[idn] Where will we see bad domain names?

[D. J. Bernstein c/o James Seng]

Why do we need name preparation in applications?

I'm not saying the nameprep work is useless. We should provide a program
to detect bad names: names with confusing characters, or with uppercase
characters, or that aren't KC-normalized. Registries will then prohibit
bad names.

But what will go wrong if these rules are hidden from applications? Why
should a typical application worry about bad names? Good names will be
accurately copied by cut-and-paste. When will bad names show up?

Mark Davis writes:
> The chances that the average application would, by chance, duplicate
> the same normalization is minimal.

You're saying that a user will see a good name on paper, type it into
his computer in his favorite way, and end up with a bad name that looks
the same.

Can you please give some real examples? What were the good names? What
keyboard-interface software was involved? What did the user type? Why
didn't the user end up with good names? Was it a bug in the software?

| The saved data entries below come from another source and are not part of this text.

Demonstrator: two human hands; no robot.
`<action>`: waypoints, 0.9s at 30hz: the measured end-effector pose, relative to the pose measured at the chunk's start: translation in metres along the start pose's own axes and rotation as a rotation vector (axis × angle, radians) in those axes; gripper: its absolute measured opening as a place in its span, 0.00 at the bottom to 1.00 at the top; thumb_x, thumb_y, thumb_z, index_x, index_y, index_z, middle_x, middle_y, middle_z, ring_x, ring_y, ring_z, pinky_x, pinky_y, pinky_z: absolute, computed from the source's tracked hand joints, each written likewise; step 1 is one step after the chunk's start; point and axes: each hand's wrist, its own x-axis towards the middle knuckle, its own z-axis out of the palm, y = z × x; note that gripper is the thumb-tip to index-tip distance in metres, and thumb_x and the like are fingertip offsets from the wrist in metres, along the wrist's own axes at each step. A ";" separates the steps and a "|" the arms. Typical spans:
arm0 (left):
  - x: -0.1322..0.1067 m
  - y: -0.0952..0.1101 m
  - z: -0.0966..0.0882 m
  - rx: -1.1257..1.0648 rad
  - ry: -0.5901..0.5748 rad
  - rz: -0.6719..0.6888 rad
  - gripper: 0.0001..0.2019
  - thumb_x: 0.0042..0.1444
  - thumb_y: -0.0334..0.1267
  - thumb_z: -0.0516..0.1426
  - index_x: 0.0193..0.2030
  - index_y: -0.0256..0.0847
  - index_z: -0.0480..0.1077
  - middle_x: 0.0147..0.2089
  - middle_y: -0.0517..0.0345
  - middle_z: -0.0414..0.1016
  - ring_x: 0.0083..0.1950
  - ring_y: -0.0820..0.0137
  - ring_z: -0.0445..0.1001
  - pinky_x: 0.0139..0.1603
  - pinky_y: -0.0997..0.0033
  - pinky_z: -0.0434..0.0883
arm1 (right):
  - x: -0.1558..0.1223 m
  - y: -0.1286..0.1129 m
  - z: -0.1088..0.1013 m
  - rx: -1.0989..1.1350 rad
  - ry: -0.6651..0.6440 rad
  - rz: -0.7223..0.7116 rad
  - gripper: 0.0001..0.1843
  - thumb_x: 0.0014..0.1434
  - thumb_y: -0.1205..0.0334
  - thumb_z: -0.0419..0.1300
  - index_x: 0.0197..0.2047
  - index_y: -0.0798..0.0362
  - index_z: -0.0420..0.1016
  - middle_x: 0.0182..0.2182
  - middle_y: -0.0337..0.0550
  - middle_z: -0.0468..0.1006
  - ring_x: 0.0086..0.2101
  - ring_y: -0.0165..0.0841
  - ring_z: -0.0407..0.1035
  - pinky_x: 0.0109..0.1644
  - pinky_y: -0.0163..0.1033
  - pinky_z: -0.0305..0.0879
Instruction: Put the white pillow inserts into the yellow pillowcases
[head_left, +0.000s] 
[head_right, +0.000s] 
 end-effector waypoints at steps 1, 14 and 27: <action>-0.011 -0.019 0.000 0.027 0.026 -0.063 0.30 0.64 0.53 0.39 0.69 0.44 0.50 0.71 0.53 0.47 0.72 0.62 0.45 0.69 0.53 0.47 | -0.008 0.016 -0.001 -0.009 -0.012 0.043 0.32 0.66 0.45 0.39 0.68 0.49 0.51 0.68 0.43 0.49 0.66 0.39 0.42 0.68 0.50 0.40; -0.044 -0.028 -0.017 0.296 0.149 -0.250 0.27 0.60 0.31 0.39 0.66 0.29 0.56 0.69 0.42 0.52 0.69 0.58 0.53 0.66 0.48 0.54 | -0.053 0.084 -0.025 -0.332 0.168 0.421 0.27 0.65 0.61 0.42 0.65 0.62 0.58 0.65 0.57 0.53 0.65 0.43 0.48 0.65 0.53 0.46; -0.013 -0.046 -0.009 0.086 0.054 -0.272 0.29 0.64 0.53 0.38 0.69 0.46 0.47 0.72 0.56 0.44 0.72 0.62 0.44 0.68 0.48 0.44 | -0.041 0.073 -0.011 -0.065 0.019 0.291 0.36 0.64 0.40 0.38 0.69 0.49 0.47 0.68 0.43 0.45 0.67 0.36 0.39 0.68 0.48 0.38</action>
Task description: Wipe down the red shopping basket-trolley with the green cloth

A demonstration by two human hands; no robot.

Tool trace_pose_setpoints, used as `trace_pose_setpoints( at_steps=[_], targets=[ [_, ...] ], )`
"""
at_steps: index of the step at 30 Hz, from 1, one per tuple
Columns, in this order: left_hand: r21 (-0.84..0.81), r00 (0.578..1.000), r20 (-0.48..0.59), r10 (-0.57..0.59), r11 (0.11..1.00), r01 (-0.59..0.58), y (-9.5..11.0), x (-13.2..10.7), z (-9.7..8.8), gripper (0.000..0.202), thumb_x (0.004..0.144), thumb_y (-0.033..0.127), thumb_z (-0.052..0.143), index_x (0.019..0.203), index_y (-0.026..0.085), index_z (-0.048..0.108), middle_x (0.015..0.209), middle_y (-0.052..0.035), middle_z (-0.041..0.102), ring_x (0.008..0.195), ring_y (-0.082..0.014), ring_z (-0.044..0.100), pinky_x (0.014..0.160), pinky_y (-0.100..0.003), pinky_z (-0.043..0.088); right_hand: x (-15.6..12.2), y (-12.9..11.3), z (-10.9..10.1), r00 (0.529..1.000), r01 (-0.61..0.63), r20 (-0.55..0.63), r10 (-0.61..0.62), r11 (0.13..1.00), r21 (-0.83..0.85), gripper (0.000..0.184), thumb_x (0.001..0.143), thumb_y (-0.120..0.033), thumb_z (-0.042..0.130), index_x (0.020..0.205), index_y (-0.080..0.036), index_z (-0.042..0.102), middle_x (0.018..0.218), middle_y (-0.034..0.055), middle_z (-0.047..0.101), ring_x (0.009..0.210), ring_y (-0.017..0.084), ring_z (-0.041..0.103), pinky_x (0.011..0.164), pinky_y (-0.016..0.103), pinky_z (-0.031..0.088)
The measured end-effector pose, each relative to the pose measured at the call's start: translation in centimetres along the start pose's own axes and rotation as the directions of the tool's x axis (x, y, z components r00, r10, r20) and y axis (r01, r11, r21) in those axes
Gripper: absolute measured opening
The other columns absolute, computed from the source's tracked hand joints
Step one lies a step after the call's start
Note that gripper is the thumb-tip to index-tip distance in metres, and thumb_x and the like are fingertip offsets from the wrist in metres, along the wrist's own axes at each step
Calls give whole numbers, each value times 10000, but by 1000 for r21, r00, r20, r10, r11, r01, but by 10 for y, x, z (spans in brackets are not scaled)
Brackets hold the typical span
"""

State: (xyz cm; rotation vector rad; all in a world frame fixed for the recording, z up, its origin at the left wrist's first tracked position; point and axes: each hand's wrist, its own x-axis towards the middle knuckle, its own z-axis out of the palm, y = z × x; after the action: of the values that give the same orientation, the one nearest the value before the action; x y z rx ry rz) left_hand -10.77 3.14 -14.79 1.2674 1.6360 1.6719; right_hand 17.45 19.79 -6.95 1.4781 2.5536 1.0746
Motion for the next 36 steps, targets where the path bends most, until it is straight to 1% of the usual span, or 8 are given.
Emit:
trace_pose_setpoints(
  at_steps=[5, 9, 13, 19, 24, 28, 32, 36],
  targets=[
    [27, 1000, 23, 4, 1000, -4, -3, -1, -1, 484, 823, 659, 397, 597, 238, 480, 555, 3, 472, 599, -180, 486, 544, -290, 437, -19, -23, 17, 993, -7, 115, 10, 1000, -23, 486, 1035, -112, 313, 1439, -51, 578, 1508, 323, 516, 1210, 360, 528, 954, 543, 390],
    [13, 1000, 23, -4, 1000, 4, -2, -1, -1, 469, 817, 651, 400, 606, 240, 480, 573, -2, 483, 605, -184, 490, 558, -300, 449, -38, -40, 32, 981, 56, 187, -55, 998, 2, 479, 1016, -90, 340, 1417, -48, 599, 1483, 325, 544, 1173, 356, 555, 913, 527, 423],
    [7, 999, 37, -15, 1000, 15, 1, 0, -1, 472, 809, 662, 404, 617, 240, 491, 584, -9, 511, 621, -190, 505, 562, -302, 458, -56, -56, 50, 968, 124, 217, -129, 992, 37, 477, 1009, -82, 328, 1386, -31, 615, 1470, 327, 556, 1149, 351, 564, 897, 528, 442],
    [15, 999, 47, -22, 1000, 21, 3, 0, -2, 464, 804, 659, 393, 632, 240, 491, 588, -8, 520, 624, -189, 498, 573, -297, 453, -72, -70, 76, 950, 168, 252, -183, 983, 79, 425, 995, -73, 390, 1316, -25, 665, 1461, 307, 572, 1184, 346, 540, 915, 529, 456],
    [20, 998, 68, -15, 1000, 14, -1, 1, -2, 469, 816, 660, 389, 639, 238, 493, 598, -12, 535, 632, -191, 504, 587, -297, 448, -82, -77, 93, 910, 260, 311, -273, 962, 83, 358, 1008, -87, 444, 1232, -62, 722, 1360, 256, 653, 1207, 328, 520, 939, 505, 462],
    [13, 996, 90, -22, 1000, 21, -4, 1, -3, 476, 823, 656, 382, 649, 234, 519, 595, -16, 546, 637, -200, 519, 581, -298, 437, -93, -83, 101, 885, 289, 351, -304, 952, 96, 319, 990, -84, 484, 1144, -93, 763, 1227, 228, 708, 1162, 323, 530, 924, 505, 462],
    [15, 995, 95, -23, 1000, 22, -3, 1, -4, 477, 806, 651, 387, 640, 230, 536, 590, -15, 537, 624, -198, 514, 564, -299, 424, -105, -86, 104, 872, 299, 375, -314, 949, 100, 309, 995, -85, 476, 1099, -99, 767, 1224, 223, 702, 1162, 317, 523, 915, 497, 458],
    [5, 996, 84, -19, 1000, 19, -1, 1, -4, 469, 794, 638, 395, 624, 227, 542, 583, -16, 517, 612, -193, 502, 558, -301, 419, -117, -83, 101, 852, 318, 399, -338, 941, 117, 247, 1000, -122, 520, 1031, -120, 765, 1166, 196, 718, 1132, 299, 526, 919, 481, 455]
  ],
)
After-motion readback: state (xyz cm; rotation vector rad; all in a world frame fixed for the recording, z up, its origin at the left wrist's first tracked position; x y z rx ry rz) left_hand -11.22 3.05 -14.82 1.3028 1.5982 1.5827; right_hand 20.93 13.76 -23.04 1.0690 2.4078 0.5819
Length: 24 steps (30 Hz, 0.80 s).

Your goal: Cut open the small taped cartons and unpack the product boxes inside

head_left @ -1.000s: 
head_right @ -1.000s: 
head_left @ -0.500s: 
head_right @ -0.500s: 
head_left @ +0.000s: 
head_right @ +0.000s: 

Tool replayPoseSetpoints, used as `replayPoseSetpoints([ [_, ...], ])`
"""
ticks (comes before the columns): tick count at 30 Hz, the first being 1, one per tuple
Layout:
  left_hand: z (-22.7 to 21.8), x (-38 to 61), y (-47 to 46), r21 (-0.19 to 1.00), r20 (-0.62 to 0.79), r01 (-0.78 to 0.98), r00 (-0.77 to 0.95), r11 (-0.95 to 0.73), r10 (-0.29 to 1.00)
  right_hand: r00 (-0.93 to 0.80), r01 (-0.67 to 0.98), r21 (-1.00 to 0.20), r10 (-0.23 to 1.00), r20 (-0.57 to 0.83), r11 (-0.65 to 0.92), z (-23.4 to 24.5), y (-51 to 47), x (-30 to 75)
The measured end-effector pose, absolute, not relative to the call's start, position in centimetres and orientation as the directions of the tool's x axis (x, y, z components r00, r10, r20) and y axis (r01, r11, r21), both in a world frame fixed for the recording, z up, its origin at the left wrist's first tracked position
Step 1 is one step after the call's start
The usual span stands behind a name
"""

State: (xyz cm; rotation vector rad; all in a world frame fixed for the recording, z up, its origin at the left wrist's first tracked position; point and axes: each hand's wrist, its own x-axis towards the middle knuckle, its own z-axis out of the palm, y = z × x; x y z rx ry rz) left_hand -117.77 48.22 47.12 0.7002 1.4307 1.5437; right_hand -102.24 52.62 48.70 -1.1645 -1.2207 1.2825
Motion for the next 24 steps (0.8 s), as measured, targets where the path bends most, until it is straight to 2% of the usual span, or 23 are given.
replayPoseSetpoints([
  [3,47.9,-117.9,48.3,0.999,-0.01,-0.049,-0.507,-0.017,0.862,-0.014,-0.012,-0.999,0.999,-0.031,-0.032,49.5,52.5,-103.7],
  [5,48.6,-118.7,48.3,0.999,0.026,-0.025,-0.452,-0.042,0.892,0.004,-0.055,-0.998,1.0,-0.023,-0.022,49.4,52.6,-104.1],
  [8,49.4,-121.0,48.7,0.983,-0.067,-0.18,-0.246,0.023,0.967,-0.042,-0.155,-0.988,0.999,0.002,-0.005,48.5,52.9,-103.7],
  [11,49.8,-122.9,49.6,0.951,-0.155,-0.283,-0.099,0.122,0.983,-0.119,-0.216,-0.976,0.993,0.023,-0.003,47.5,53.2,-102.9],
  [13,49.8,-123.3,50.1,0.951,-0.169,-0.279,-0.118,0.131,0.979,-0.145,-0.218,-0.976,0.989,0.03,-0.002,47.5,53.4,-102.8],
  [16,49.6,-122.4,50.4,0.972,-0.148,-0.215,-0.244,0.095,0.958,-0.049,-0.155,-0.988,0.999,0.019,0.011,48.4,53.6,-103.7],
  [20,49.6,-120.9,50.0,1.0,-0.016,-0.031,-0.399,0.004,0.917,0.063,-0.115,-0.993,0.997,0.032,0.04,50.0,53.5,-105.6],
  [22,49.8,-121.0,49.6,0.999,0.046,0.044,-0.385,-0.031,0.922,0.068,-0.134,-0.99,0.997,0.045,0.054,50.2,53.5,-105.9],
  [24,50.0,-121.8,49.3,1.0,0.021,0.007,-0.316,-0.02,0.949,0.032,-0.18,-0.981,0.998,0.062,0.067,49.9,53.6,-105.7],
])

Perhaps there's a need for a tool that fixes bad Chinese domain names.
However, I don't see why this conversion should be stuck into every
piece of software that reads domain names from configuration files.

---Dan

P.S. RFC 1034 says ``When you receive a domain name or label, you should
preserve its case.'' Are we going to scrap this part of RFC 1034, and
encourage clients to fold case for ASCII characters? Or are we going to
say that the case of ASCII characters should be preserved?

Of course, for interoperability, DNS software and mail software and so
on will continue _comparing_ ASCII characters without regard to case.